TASK: Print the listing below only from the line that has "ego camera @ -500" through the line that has "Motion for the", exactly, and drop any picture.

INPUT DATA:

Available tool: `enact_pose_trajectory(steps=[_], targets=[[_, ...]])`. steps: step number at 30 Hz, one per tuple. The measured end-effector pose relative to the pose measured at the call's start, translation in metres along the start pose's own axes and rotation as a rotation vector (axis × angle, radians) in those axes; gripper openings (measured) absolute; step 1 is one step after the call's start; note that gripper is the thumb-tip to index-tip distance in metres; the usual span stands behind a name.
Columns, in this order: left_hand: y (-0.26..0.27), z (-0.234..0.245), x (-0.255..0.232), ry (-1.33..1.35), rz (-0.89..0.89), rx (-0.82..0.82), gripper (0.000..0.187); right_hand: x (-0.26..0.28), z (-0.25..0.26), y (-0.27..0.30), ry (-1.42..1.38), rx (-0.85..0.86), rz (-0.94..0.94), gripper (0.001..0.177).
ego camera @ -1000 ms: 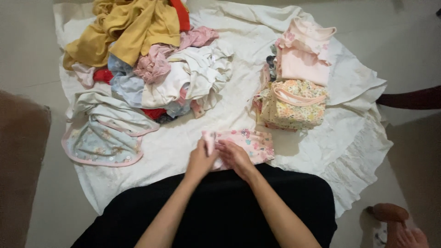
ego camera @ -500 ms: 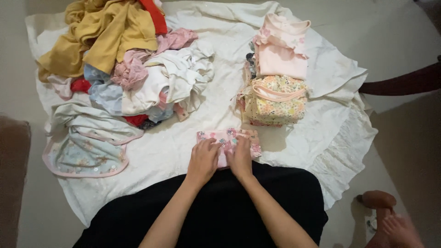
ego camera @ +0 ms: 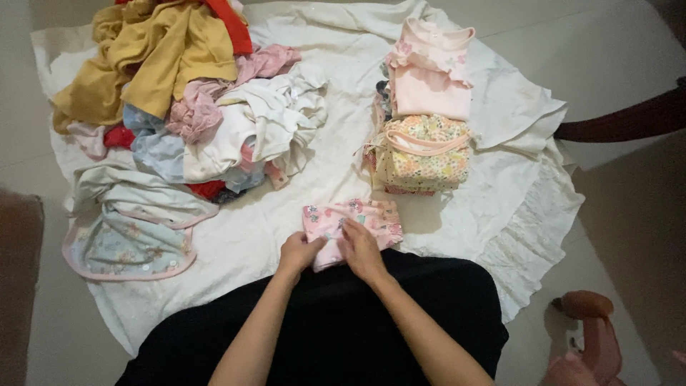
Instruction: Fold various pieces of baby clothing and stack them neatly.
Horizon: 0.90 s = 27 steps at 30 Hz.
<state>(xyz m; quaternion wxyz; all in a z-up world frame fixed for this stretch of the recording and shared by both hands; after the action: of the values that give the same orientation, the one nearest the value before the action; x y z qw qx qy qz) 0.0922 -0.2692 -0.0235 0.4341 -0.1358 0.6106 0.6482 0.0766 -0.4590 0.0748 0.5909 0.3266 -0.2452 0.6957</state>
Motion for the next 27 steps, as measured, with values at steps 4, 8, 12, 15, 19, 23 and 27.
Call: enact_pose_trajectory(steps=[4, 8, 12, 15, 19, 23, 27], targets=[[0.023, 0.008, -0.047, 0.116, -0.223, 0.026, 0.042, 0.001, -0.023, -0.012, -0.12, 0.003, -0.105, 0.047], [0.056, 0.028, -0.083, -0.149, -0.26, -0.174, 0.049, 0.01, -0.055, -0.019, -1.213, 0.122, -0.423, 0.044], [0.065, 0.004, -0.106, -0.014, -0.373, -0.014, 0.038, -0.021, -0.072, -0.03, -1.433, 0.169, -0.426, 0.036], [0.064, -0.001, -0.114, -0.21, -0.508, -0.037, 0.032, -0.032, -0.035, -0.026, -1.261, 0.082, -0.536, 0.039], [0.085, 0.006, -0.134, -0.387, -0.585, -0.198, 0.031, -0.04, 0.011, -0.014, -0.72, -0.047, -0.575, 0.04], [0.102, -0.012, -0.148, -0.712, -0.835, -0.269, 0.043, -0.066, 0.007, -0.008, -0.482, 0.005, -0.548, 0.032], [0.078, -0.037, -0.12, -0.933, -0.451, 0.143, 0.065, -0.101, -0.009, 0.003, -0.439, 0.074, -0.689, 0.045]])
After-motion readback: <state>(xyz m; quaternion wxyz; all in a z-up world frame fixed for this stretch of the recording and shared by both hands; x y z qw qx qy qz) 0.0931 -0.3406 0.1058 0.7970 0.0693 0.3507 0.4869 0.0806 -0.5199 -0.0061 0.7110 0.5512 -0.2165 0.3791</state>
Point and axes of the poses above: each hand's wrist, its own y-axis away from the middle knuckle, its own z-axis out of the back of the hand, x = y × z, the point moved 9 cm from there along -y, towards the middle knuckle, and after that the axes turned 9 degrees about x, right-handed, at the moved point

YOUR RESPONSE:
ego camera @ -500 ms: 
ego camera @ +0 ms: 
Instruction: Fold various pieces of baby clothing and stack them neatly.
Horizon: 0.90 s = 27 steps at 30 Hz.
<state>(xyz m; quaternion wxyz; all in a z-up world frame fixed for this stretch of the recording and shared by both hands; after the action: of the values that give the same orientation, the one nearest the value before the action; x y z qw qx qy qz) 0.0922 -0.2692 -0.0235 0.4341 -0.1358 0.6106 0.6482 0.0766 -0.4590 0.0748 0.5909 0.3266 -0.2452 0.6957</state>
Motion for the next 27 steps, as measured, with values at steps 4, 8, 12, 15, 19, 23 and 27.

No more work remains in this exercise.